The problem
Quote, without any change, the line that contains "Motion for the" and all lines that follow it to the end of the data below.

Data excerpt

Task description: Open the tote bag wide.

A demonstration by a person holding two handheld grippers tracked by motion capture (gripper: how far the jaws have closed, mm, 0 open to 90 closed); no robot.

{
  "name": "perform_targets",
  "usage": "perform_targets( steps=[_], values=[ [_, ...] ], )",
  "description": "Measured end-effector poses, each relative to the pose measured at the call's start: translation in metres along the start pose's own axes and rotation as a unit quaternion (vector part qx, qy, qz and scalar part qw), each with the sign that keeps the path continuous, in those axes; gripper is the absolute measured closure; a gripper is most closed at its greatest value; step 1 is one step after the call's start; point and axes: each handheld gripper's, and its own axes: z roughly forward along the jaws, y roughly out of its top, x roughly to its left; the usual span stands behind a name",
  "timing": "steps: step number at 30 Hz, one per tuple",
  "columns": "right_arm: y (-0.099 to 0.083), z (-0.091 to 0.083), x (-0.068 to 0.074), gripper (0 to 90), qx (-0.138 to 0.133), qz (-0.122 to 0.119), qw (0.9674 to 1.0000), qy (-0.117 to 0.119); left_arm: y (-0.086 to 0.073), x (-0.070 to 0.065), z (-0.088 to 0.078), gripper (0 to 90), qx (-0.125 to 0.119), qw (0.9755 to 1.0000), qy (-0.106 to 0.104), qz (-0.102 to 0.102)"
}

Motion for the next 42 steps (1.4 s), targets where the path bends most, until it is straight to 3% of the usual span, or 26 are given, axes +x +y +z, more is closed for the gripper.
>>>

Response box
Motion for the next 42 steps (1.4 s), targets where the path bends most, until it is straight to 3% of the usual span, or 26 are given, axes +x +y +z, more is closed for the gripper.
>>>

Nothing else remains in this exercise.